The deal highlights the strength of the suburban Chicago housing market, which flourished during the COVID-19 pandemic while other real estate sectors struggled. Occupancy, rents, and property values ​​in the suburbs have all increased in recent years, creating a selling opportunity for landlords willing to make some profit. In June, an Ohio investor sold Glenmuir of Naperville for more than $ 103 million, 66 percent more than the $ 61.8 million he paid for the 321-unit property in 2014.

Several other large suburban apartment complexes are in the market, including several in Naperville such as the Iroquois Club with 272 units and the Views of Naperville with 474 units. In Wheaton, the Danada retreat went on sale with 295 units earlier this year. Two properties in Evanston are also for sale: 1717 with 175 units and the 193 unit reservation in Evanston.

Redwood Capital, owned by Dwell in a joint venture with Boston-based State Street Global Advisors, hasn’t lost its appetite for real estate in suburban Chicago and recently acquired Brook Run, a 182-unit complex in Arlington Heights. A Redwood manager made no response and a CBRE manager who brokered the Dwell sale declined to comment.

A domestic representative also declined to comment. A domestic led investor group acquired Dwell through its domestic private capital business. The unit helps investors selling commercial properties defer capital gains tax on the businesses by reinvesting the proceeds of the sale in another property.

Opened in 1997, Dwell is on the north side of Interstate 88 on North Washington Street.
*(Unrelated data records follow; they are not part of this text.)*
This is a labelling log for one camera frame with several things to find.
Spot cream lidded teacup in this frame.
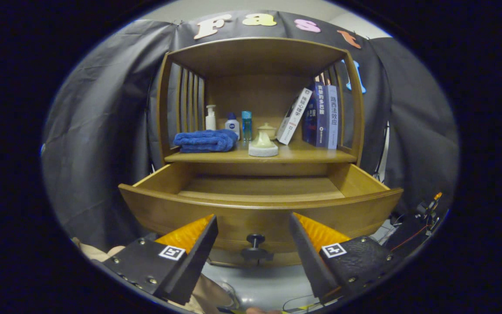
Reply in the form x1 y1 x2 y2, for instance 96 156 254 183
258 123 277 141

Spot white book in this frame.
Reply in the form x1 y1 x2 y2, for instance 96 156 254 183
276 88 313 145

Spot blue folded towel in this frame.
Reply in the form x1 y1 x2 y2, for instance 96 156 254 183
173 129 238 154

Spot dark blue book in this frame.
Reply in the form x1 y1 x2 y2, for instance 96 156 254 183
302 82 326 147

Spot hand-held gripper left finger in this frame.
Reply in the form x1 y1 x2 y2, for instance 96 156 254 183
102 214 219 306

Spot black drawer knob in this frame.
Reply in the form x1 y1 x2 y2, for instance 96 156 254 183
240 234 274 262

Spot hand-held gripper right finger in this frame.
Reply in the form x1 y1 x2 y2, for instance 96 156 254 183
289 212 403 304

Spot wooden drawer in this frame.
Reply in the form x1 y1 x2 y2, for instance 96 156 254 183
118 162 404 254

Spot black backdrop stand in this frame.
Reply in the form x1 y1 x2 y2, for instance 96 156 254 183
375 122 392 183

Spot black backdrop cloth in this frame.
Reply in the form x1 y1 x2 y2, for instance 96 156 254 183
42 11 460 251

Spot person's beige trousers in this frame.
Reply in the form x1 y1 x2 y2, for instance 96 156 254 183
71 237 234 314

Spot clear blue bottle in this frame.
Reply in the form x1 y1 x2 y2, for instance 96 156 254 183
241 110 253 142

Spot pale blue book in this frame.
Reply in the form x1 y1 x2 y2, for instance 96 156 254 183
324 85 339 150

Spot wooden countertop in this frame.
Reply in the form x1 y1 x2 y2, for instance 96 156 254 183
165 140 358 164

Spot pale green handled scrub brush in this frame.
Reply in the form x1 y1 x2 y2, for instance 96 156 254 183
248 131 279 157

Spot white bottle with blue cap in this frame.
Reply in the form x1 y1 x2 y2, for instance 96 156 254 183
225 113 241 140

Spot wooden cabinet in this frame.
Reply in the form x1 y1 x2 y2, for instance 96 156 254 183
156 37 365 267

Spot person's shoe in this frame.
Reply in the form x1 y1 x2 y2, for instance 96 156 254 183
218 281 242 311
According to a CBRE marketing brochure, the property was 96.8 percent occupied when it went up for sale in May.

The previous owners of Redwood and Dwell spent more than $ 5 million on capital improvements on the property, but CBRE has called the complex a so-called value-add investment, an opportunity for an investor to see the property’s income and value through the renovation of its apartments and walks to increase rents.
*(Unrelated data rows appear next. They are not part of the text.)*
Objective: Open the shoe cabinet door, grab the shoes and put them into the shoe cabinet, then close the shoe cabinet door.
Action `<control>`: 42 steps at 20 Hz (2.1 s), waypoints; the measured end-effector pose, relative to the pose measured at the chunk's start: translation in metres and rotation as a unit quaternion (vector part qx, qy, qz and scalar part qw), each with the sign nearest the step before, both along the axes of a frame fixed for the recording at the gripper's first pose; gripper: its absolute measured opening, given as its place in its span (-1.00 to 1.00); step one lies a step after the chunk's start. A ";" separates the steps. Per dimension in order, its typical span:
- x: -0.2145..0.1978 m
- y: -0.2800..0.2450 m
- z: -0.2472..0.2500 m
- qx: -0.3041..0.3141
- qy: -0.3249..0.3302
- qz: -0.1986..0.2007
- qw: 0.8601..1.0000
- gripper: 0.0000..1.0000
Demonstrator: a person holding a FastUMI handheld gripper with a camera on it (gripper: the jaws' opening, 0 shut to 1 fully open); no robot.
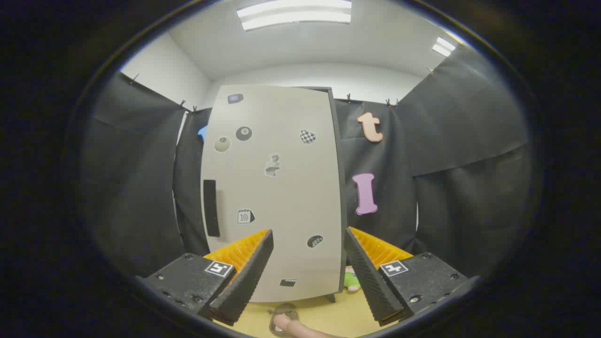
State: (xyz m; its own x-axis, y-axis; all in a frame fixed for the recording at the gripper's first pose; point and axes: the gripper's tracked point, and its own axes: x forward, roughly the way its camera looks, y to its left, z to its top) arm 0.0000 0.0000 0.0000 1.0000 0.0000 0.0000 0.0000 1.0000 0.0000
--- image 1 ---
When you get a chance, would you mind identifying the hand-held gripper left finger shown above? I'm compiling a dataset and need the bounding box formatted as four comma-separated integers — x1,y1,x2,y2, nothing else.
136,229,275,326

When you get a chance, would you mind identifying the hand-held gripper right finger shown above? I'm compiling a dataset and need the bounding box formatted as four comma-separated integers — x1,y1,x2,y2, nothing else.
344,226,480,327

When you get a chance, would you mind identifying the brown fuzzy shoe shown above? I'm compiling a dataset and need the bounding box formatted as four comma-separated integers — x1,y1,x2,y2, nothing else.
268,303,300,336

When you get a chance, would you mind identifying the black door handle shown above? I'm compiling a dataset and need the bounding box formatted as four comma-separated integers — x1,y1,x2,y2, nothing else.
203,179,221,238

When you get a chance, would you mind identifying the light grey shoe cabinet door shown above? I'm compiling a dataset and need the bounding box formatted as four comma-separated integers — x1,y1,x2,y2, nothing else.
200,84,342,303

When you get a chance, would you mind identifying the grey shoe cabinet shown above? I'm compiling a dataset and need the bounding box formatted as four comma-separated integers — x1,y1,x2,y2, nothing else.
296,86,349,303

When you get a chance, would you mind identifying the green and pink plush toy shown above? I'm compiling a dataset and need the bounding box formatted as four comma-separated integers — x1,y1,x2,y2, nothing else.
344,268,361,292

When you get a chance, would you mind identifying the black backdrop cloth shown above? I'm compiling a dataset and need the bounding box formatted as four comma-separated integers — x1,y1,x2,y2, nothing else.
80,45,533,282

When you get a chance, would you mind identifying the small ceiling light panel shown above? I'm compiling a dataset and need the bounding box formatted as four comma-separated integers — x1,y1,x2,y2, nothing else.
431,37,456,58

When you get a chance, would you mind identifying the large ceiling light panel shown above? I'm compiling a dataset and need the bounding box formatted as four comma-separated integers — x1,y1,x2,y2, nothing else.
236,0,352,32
Including concessions, net rents at Dwell range from $ 1,620 per month for a one-bedroom unit to $ 2,061 for a two-bedroom apartment, according to real estate information provider CoStar Group. Net rent fell to just $ 1.76 per square foot in the third quarter of 2020, but rose 17% to $ 2.06 per square foot in the third quarter of 2020, according to CoStar.
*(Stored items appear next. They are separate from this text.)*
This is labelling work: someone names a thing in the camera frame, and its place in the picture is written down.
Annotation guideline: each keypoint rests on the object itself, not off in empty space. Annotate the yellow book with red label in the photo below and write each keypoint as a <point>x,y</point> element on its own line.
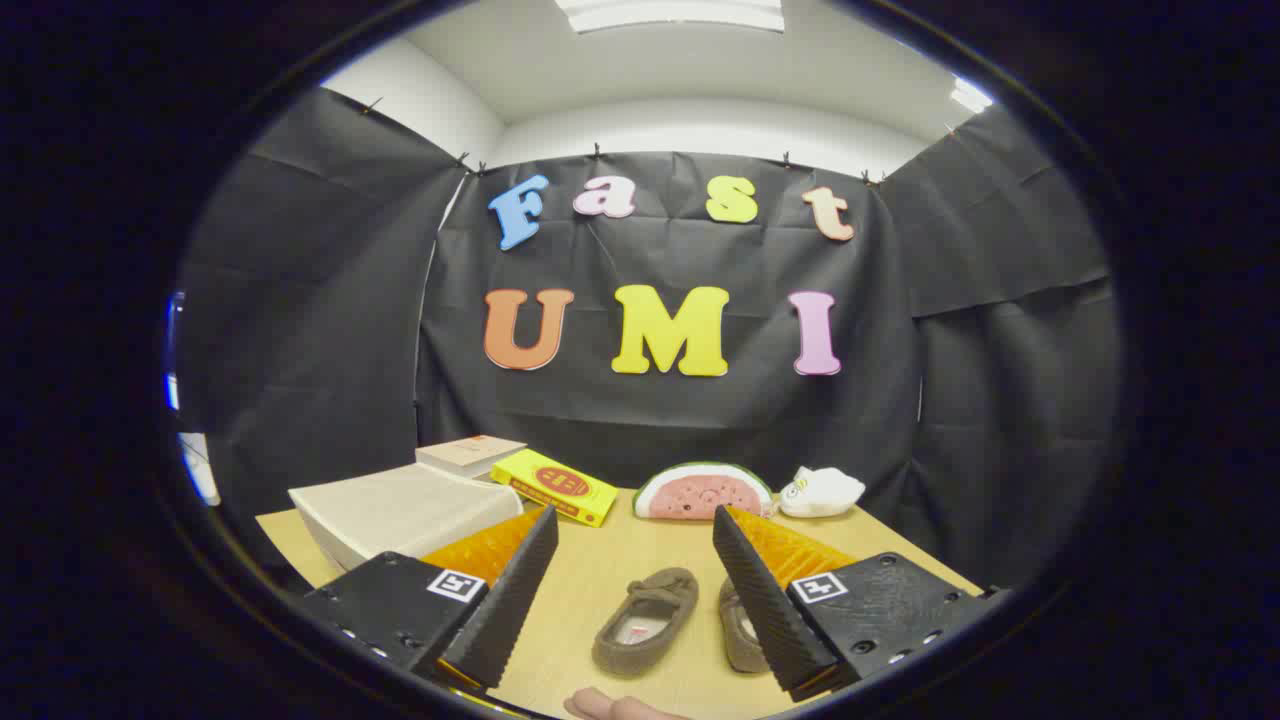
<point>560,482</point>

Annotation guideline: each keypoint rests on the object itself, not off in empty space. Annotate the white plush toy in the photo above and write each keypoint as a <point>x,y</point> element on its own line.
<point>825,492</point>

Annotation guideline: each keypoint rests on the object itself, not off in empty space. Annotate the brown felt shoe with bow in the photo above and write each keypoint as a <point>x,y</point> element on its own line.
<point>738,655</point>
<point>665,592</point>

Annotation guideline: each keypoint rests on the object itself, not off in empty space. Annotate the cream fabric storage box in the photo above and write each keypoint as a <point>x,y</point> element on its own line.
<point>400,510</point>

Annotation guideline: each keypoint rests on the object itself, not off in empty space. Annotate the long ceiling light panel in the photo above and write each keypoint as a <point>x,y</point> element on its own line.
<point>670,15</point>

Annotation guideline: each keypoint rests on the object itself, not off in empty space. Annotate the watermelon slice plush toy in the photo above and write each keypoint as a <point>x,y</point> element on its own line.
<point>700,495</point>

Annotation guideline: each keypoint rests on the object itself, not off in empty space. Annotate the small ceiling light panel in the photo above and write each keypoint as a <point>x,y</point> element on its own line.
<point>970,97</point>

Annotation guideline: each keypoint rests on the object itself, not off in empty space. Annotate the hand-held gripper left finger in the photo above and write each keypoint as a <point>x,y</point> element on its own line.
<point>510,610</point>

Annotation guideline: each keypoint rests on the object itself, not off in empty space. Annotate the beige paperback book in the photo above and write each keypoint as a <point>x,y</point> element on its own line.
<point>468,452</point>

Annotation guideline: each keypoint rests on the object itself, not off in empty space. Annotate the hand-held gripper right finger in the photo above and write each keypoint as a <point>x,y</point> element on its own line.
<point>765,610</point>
Domestic paid $ 122.5 million, or $ 306,000 per unit, for Dwell, according to DuPage County’s records. According to Real Capital Analytics, a New York-based research firm, this has been the highest-paid for an apartment building in suburban Chicago since October 2018, when Wheaton Center apartments sold for $ 131 million.

Amid a pandemic that has disrupted the commercial real estate market, residential and industrial property have become the preferred property types with investors, said Ron DeVries, senior managing director in the Chicago office of Integra Realty Resources, a consulting and valuation firm.

The suburban housing market offers investors growth, with rents up 7 percent year-over-year at the end of June, he said. Although the downtown housing market has recovered from a rough 2020 – one reason why downtown investment is picking up too – some investors are wary of buying there, given the uncertainty about property taxes. Cook County Assessor Fritz Kaegi increased the city’s business tax bills this year, and many investors are preparing for a big leap in their 2022 tax bills.

In comparison, housing in DuPage County seems like a safer investment right now, although taxes aren’t particularly low there, DeVries said.

“Taxes in DuPage County have risen sharply in the past five years, but at least you know where they are so you can incorporate them into your model,” he said. “They aren’t cheap, but they are a known lot.”